You may recall Justice Cardozo’s teaching in the Palsgraf case that “Proof of negligence in the air, so to speak, will not do.” In Minnesota we have bias in the air. Whatever it is, it must be eliminated and, like the prisoners in Cool Hand Luke, we all must get our minds right.

It is a bizarre enterprise. The April 2002 progress report noted that the implementation committee has worked with the Board of Law Examiners “to identify the causes of racially disproportionate bar passage rates and to promote solutions.” With the requirement of bar passage for licensure, we have a requirement under the direct control of the Court. We can infer from the report that Minnesota bar passage rates are subject to statistical racial disparities. By the Court’s methodology, the Court itself must be guilty of racial bias. At last we can id. a perpetrator.

According to the 2002 report, we also have a remedy. The Board of Law Examiners “works to ensure that at least 25% of the graders are people of color.” Putting the 25 percent number to one side, think about that. Are minority graders required to understand the answers of minority test takers? Do test takers identify their race so that they can be matched up with the right grader? (I am told they do not.) Should they be? On an exam testing professional competence?

Suggesting that the Court is guilty of racial bias, of course, I’m being facetious. I want to make a serious point.
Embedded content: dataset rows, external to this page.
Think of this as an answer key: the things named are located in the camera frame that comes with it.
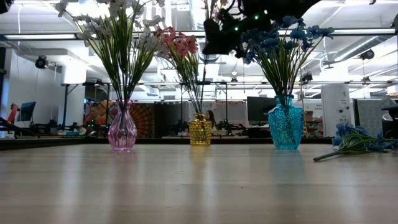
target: table surface
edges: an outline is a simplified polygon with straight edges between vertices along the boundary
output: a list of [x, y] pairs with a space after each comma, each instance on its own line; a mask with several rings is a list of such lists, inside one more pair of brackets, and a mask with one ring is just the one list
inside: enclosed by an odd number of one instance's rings
[[398, 155], [329, 145], [107, 144], [0, 152], [0, 223], [398, 223]]

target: blue glass vase
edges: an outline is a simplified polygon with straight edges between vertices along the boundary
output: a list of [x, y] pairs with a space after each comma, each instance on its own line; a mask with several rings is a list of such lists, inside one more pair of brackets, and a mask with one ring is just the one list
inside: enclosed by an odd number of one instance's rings
[[293, 95], [275, 96], [277, 106], [268, 112], [272, 140], [278, 149], [296, 150], [303, 135], [303, 109], [292, 106], [293, 97]]

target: colorful tapestry
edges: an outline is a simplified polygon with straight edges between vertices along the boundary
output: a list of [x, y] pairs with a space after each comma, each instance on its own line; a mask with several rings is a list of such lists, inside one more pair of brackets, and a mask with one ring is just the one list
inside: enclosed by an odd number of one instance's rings
[[[108, 102], [108, 123], [112, 123], [118, 113], [118, 106], [115, 102]], [[153, 138], [154, 136], [154, 105], [146, 103], [133, 103], [130, 107], [130, 115], [136, 124], [138, 138]], [[84, 125], [91, 121], [95, 124], [105, 125], [106, 121], [106, 100], [101, 103], [87, 103]]]

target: box
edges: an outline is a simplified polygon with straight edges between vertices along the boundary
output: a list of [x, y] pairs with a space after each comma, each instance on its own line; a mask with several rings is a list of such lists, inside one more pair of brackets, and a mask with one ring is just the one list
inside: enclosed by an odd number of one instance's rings
[[306, 122], [312, 121], [312, 119], [313, 119], [312, 114], [313, 114], [313, 111], [305, 111], [304, 112]]

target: ceiling light
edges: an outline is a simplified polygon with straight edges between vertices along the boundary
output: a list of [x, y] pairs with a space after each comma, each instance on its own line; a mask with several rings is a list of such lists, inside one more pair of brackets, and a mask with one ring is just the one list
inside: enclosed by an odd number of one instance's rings
[[7, 40], [76, 40], [75, 34], [4, 35]]
[[[281, 37], [285, 35], [290, 35], [291, 30], [278, 30], [278, 33]], [[335, 29], [333, 35], [394, 35], [395, 30], [391, 28], [382, 28], [382, 29]], [[188, 31], [182, 32], [187, 36], [194, 35], [195, 37], [205, 37], [205, 31]]]
Preparing for my remarks this morning I was unable to get data on the racial disparities in Minnesota’s bar passage rate from the Board of Law Examiners — I was told they don’t keep the data. But racial disparities in bar passage rates are ubiquitous. UCLA Law Professor Richard Sander tells the story in chapters 4 and 5 of Mismatch, the outstanding book he co-wrote with Stuart Taylor, Jr., and Sander does id. a perpetrator. According to Sander, the perpetrator is affirmative action in law school admissions — a thesis I think you are guaranteed never to hear in a Minnesota elimination-of-bias CLE program.

In truth, the elimination-of-bias requirement is farcical. If it’s an offense without a perpetrator, it’s also an incredibly elastic offense. What bias does the Court seek to eliminate? If the elimination-of-bias requirement can be satisfied by courses such as “Understanding Problem Gambling,” as it can, the requirement has become just one more way of making a statement while making the practice of law slightly more unpleasant than it already was or is.

The roots of Minnesota’s elimination-of-bias requirement in the 1993 Supreme Court Racial Bias Task Force Report are rotten. To borrow the term from criminal procedure, it is the fruit of the poisonous tree. Twenty years later a reckoning is long overdue.